Repeat the listing that follows exactly. Pictures are not part of the copy.

'''

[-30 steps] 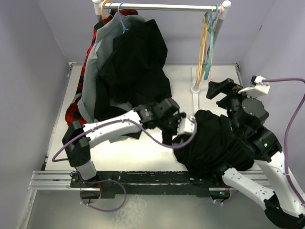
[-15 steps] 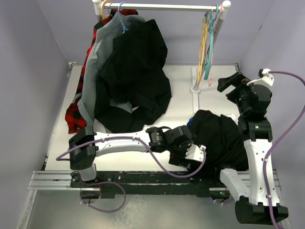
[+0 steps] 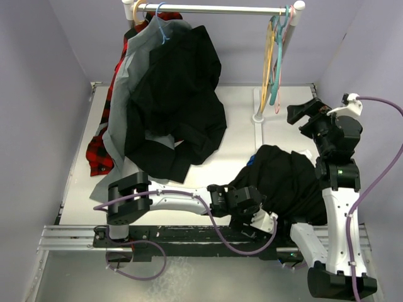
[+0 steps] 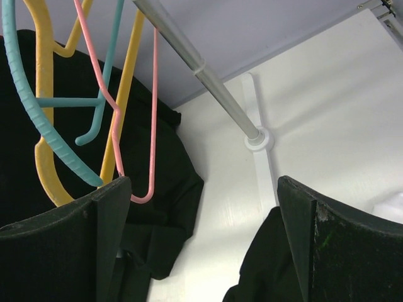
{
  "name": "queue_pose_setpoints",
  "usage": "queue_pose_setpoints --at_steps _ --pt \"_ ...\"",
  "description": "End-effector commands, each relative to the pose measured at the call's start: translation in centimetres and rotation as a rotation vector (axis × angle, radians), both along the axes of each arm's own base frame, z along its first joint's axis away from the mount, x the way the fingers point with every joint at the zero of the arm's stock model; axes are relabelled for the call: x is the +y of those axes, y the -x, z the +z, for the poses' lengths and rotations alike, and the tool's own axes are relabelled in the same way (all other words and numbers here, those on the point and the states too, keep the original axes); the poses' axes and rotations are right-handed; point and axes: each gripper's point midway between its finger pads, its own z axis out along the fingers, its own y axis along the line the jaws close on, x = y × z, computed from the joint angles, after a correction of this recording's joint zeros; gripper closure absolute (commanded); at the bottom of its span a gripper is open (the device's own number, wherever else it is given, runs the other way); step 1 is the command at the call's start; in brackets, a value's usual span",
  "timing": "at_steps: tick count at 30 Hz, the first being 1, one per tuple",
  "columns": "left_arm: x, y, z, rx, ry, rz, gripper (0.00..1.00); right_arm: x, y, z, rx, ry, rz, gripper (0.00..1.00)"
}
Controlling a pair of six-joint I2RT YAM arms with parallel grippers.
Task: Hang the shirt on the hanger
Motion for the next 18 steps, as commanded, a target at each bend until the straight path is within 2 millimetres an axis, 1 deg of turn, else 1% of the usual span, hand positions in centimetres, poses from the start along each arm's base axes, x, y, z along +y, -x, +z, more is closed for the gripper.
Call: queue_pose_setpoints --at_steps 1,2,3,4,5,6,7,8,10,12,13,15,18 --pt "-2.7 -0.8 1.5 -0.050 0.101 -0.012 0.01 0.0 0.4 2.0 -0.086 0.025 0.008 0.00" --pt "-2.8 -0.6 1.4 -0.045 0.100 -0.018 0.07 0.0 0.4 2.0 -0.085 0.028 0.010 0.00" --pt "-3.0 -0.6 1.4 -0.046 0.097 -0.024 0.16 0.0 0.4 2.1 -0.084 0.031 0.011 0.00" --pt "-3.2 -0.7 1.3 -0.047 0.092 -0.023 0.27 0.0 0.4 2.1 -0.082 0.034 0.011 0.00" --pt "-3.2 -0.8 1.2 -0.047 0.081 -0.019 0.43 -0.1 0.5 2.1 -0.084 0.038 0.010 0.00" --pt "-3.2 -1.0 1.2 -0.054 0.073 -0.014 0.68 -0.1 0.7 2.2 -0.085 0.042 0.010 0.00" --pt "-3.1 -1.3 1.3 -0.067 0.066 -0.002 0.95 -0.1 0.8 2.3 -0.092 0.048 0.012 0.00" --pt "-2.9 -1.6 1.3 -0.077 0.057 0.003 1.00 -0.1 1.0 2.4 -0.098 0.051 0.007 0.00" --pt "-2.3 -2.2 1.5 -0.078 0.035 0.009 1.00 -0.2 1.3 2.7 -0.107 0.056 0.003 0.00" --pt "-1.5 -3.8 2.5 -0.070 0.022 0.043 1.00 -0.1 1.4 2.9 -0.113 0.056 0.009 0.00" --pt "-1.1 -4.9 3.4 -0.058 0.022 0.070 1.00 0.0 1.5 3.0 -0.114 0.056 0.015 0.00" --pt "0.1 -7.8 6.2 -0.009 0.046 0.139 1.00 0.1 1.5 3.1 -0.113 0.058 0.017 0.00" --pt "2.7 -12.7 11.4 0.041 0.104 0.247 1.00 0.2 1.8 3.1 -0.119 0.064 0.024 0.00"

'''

Answer for the task ▸
[-30 steps] 
[-15 steps] 
[+0 steps] 
[+0 steps] 
{
  "name": "queue_pose_setpoints",
  "usage": "queue_pose_setpoints --at_steps _ --pt \"_ ...\"",
  "description": "End-effector commands, each relative to the pose measured at the call's start: translation in centimetres and rotation as a rotation vector (axis × angle, radians), both along the axes of each arm's own base frame, z along its first joint's axis away from the mount, x the way the fingers point with every joint at the zero of the arm's stock model; axes are relabelled for the call: x is the +y of those axes, y the -x, z the +z, for the poses' lengths and rotations alike, and the tool's own axes are relabelled in the same way (all other words and numbers here, those on the point and the states too, keep the original axes); the poses' axes and rotations are right-handed; point and axes: each gripper's point midway between its finger pads, its own z axis out along the fingers, its own y axis along the line the jaws close on, x = y × z, computed from the joint angles, after a correction of this recording's joint zeros; gripper closure absolute (commanded); at the bottom of its span a gripper is open (the device's own number, wherever else it is given, runs the other way); step 1 is the command at the call's start; in brackets, a value's usual span",
  "timing": "at_steps: tick count at 30 Hz, the first being 1, one per tuple",
  "columns": "left_arm: x, y, z, rx, ry, rz, gripper (0.00..1.00); right_arm: x, y, z, rx, ry, rz, gripper (0.00..1.00)"
}
Controlling a pair of six-joint I2RT YAM arms with parallel grippers.
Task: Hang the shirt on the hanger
Motion for the next 18 steps, as commanded, a target at each bend until the straight path is within 2 millimetres an axis, 1 deg of turn, else 1% of the usual span, hand positions in centimetres, poses from the start along each arm's base axes, x, y, z along +y, -x, +z, more is closed for the gripper.
Call: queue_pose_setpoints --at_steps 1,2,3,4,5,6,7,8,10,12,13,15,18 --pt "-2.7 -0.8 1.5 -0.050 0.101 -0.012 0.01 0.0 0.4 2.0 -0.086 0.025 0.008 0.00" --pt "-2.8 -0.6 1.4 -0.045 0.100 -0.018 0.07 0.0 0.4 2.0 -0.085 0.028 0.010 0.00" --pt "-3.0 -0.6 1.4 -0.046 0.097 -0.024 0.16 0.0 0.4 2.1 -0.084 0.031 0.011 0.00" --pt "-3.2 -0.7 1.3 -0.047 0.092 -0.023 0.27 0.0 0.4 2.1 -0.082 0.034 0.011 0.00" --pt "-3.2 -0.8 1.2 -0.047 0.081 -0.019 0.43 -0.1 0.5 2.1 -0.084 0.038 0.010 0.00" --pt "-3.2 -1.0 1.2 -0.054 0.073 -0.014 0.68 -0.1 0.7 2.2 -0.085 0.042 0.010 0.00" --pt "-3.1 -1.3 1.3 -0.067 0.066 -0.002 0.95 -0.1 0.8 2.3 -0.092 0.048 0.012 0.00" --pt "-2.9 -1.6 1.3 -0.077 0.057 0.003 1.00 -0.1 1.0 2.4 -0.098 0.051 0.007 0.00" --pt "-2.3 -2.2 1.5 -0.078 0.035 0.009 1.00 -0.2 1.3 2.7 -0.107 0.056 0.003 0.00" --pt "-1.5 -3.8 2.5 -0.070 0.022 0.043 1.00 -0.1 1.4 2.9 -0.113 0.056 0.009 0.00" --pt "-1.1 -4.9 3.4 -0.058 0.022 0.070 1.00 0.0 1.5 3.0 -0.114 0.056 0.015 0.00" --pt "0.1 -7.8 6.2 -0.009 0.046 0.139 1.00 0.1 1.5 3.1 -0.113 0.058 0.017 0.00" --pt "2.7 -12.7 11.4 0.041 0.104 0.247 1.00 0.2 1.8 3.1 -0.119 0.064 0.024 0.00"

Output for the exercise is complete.